Multiple people who have sought to understand why so many of us enjoy watching guys like Larry antagonize friends, neighbors, and countrymen over and over have likened the experience to building up a tolerance for a certain kind of torment. In a conversation with Vox, Melissa Dahl, the author of the book Cringeworthy: A Theory of Awkwardness, compared watching cringey content to having a nightmare: “It’s our brains giving us a dose of exposure therapy,” she said. Critic David Edelstein wrote in 2006—a year after the premiere of two first-ballot All-Awkward programs, The Comeback and the American version of The Office—that “audiences have developed an appetite for the sting of reality: real time, real pain.”

“Cringe comedy is like social chile powder: a way to feel the burn without getting burned,” wrote Sam Anderson in a 2023 New York Times story titled “Tim Robinson and the Golden Age of Cringe Comedy” that was about the twisted mind behind I Think You Should Leave. If that’s the case, the existence and popularity of Robinson’s show might be a sign that we’ve gotten increasingly desensitized to the burn over the years. As is the escalating success and creative ambitions of Fielder’s body of work—which exists within a Venn diagram of David, Tom Green, and Andy Kaufman. If David was once surprised to hear feedback that people were cringing and leaving the room when they watched Curb, that kind of response is Fielder’s lifeblood.

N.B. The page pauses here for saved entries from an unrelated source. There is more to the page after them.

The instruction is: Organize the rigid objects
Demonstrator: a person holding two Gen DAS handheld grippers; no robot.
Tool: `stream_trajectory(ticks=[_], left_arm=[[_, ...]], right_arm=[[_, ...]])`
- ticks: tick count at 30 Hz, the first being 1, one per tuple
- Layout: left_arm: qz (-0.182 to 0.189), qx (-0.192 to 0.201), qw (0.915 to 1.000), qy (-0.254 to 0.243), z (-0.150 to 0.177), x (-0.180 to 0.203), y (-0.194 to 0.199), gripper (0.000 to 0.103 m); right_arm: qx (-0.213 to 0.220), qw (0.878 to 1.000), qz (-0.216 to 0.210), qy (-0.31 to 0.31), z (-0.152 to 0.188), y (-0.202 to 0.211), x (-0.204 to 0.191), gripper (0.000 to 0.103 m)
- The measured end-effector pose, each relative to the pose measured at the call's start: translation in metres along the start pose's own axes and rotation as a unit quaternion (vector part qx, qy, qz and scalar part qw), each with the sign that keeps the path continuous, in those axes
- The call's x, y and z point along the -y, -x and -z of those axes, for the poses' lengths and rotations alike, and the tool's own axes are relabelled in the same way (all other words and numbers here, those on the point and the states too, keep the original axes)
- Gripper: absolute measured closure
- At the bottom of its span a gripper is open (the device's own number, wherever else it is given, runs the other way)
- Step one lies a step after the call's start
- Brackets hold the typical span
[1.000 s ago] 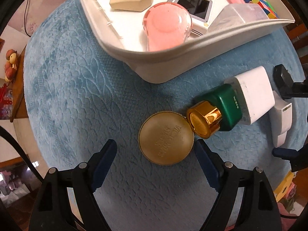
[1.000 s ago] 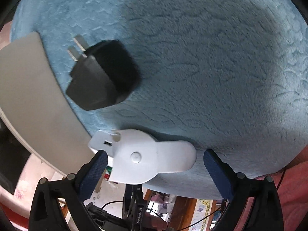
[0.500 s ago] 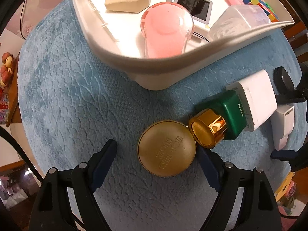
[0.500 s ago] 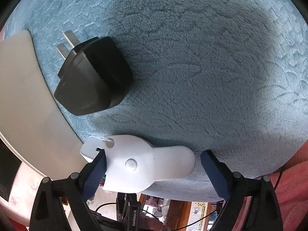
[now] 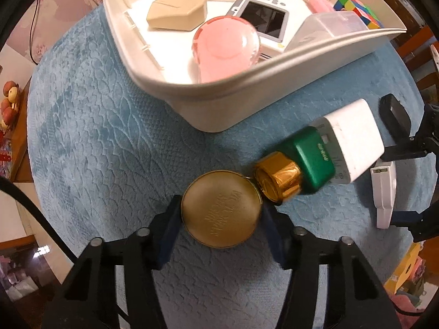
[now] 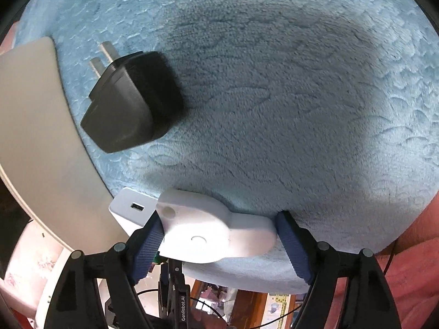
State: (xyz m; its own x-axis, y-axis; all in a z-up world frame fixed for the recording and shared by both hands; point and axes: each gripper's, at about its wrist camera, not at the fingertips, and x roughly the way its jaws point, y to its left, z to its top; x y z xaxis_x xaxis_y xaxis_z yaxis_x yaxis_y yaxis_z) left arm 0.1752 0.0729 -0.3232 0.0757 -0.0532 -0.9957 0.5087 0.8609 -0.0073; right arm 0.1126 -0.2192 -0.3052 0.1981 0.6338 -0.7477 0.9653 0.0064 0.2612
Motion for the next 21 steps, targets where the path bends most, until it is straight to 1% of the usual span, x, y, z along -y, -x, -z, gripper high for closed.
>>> stream_trajectory(ticks=[4, 7, 11, 17, 21], left_arm=[[0.002, -0.003, 0.9999, 0.011, 0.0, -0.001, 0.001, 0.044], [0.007, -0.007, 0.9997, 0.024, 0.007, -0.006, 0.004, 0.044], [0.006, -0.015, 0.9993, 0.033, 0.024, -0.014, 0.003, 0.044], [-0.004, -0.04, 0.9984, 0.041, 0.047, -0.012, 0.004, 0.044], [-0.009, -0.056, 0.9972, 0.048, 0.062, -0.009, 0.005, 0.044]], right_arm=[[0.008, 1.0, 0.013, 0.016, 0.014, -0.002, -0.001, 0.022], [0.009, 0.999, 0.026, 0.025, 0.025, -0.008, -0.003, 0.022], [0.002, 0.999, 0.038, 0.033, 0.038, -0.015, 0.001, 0.022], [-0.008, 0.998, 0.054, 0.039, 0.055, -0.02, 0.017, 0.022], [-0.013, 0.996, 0.067, 0.05, 0.06, -0.02, 0.022, 0.022]])
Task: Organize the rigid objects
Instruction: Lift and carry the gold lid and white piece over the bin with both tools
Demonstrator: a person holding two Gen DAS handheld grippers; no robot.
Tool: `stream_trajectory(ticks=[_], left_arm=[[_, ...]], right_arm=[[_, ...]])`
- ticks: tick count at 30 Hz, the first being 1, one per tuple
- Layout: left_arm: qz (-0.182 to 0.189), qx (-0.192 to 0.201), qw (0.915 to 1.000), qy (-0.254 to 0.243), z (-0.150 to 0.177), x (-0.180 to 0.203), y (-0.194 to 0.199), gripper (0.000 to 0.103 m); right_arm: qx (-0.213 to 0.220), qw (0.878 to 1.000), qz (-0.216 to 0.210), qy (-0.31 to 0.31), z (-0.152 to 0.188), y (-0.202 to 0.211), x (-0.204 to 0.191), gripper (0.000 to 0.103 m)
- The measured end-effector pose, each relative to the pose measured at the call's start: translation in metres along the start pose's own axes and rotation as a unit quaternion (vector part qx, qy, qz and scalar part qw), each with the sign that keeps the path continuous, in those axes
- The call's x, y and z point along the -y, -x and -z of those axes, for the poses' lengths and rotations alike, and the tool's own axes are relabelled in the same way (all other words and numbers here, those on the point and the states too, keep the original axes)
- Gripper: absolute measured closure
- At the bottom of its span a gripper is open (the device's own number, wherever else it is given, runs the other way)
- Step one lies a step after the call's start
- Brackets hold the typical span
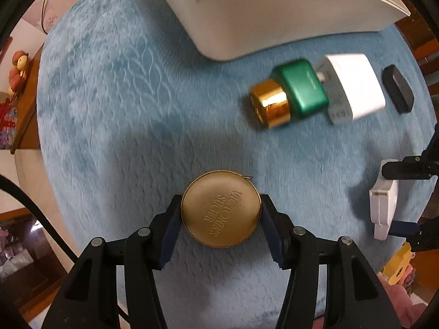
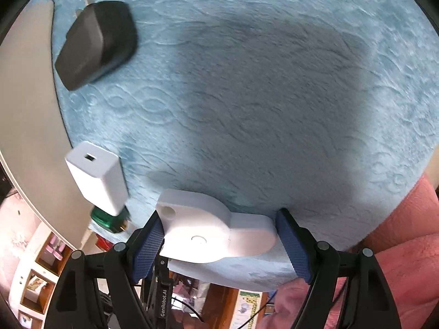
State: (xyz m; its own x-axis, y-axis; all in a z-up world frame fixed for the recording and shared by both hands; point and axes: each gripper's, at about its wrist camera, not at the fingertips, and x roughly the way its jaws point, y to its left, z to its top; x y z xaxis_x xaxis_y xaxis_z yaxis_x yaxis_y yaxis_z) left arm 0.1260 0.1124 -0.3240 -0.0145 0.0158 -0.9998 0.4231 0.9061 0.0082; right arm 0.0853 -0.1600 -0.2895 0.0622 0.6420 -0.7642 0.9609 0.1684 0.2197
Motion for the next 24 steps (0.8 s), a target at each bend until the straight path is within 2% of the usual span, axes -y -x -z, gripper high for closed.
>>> stream_trajectory(ticks=[3, 6, 13, 17, 24], left_arm=[[0.001, -0.01, 0.9998, 0.017, 0.017, 0.003, 0.0, 0.044], [0.02, -0.023, 0.9988, 0.04, 0.037, 0.002, 0.001, 0.044], [0.029, -0.027, 0.9957, 0.084, 0.082, 0.0, 0.012, 0.044], [0.03, -0.012, 0.9945, 0.1, 0.104, 0.0, 0.031, 0.044], [0.015, 0.026, 0.9936, 0.109, 0.106, 0.009, 0.075, 0.044]], right_arm=[[0.001, 1.0, 0.011, 0.018, 0.006, 0.002, 0.0, 0.022], [0.002, 0.999, 0.012, 0.031, 0.013, -0.001, 0.01, 0.022], [-0.002, 0.996, 0.032, 0.079, 0.014, 0.014, 0.012, 0.022], [-0.009, 0.994, 0.037, 0.099, 0.017, 0.021, 0.005, 0.022], [-0.025, 0.988, 0.038, 0.146, 0.011, 0.043, -0.004, 0.022]])
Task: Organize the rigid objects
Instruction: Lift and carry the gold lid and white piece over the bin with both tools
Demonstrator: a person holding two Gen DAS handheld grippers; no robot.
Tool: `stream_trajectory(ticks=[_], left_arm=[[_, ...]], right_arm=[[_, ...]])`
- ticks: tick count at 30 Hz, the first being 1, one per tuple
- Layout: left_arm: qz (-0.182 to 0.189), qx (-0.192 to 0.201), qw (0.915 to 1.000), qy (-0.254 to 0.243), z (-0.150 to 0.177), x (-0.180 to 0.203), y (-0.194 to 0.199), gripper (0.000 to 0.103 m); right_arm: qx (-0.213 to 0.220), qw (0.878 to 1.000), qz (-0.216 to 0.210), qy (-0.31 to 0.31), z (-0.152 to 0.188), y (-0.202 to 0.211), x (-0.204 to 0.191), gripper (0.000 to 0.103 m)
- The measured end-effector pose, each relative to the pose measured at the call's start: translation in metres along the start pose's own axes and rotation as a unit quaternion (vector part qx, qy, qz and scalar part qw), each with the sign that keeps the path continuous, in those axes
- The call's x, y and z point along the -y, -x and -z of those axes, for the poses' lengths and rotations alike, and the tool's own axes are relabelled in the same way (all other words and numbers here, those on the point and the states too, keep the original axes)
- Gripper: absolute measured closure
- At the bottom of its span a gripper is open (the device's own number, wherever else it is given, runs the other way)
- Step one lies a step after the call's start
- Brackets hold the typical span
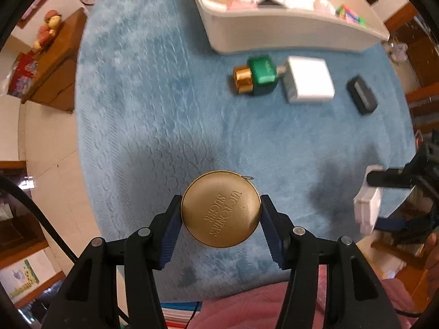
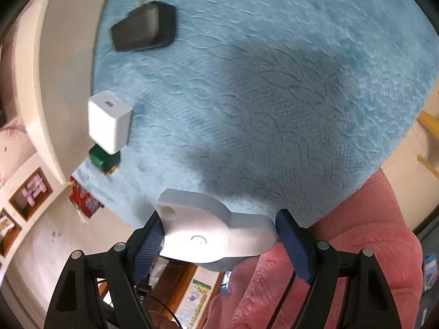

The level of experimentation and know-how now present in the cringe-com realm makes me certain that it won’t be long until I can strap on some of those VR goggles and insert myself into some terrible scene of humiliation and embarrassment, just to feel something. (Currently torn between eating breakfast in Meet the Parents or singing “Stronger” in Girls.) And it also, in a strange way, makes good old Curb Your Enthusiasm, with its longevity and its familiar four-eyed-fuck face and its tightly plotted slapstick fiascos, feel downright old-timey and almost soothing in comparison.

Once upon a time, no one knew quite how to process the volatile, harsh realm that was the new world of Curb; these days, Larry’s outbursts and misfortunes and comeuppances can sometimes be as predictable as they are amusing. After we’ve spent the better part of 25 years being exposed to Curb and its descendants, the show’s horror starts to feel like home. There’s always someone giving Larry a taste of his own medicine. And I’m always the one who instantly feels better.